Ainsi il y a quelques jours j'ai revu un film d'Alan J. Pakula sorti en 1974, À cause d'un assassinat (The Parallax View), dans une magnifique version restaurée et agrémentée d'une superbe présentation comme Carlotta aime toujours en proposer, suppléments passionnants, livre de 160 pages, graphisme magnifique, etcétéra. Le rappel de la paranoïa des années 70 colle hélas parfaitement avec les manipulations politiques et médiatiques qui ne font que s'amplifier, d'une part à cause du contexte actuel où la dictature n'est même plus une tentation, d'autre part pour des raisons techniques. Pascal est justement passé avec un livre de Daniel Schneidermann intitulé Berlin, 1933 qui fait terriblement penser à l'époque actuelle, en particulier le rôle de la presse internationale face au génocide en cours à Gaza. C'est même pire aujourd'hui, car s'ajoutent la télévision et la bombe atomique. En 1974 on aurait classé le film de Pakula en politique-fiction, mais c'est devenu bien réel cinquante ans plus tard. Des sociétés privées règlent les affaires sales des prétendues démocraties. Les assassinats des frères Kennedy ont évidemment servi de modèles, mais le réalisateur ne nomme personne, s'attachant simplement au mécanisme incontournable du complot.
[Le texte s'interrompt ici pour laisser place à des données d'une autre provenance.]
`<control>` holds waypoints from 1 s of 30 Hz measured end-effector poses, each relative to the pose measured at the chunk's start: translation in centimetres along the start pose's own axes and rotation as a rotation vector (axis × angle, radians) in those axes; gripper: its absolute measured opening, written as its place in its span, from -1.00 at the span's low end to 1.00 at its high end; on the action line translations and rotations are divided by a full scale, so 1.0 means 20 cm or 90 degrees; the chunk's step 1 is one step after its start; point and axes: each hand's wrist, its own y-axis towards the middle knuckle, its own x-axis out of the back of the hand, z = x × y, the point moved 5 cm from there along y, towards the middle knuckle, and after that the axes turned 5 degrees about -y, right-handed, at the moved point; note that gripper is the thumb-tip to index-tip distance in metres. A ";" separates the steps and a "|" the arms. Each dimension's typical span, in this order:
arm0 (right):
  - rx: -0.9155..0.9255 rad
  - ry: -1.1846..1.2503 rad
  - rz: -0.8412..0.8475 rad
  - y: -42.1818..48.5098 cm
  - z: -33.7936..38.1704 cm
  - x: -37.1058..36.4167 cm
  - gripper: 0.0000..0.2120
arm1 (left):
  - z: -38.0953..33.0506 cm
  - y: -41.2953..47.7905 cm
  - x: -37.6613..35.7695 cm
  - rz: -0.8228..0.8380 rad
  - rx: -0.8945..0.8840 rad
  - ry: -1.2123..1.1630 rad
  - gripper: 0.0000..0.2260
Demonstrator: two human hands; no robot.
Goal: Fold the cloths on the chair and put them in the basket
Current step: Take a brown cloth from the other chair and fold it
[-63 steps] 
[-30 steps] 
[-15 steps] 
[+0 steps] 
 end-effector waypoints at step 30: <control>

Warren Beatty, qui joue le rôle du journaliste investigateur, passera plus tard à la réalisation de deux films américains majeurs qu'on appelait engagés, Reds et Bulworth. Quant à Pakula il signera deux ans plus tard Les hommes du président (All the President's Men) sur le scandale du Watergate. La France n'est pas en reste, le colonialisme et l'ingérence ont généré plus d'un assassinat de président, de Sankara à Khadafi, et les manipulations médiatiques sont aussi efficaces qu'ailleurs, les fake news étant avant tout l'œuvre des états et de leurs services de renseignements et de communication. Sans culture et sans compréhension des enjeux économiques, l'Intelligence Artificielle nous fera avaler n'importe quoi sous couvert de guerre de religion ou de leçon de savoir vivre. Et les populations d'en crever.
À cause d'un assassinat est aussi un excellent thriller qui tient en haleine, superbement interprété et éclairé.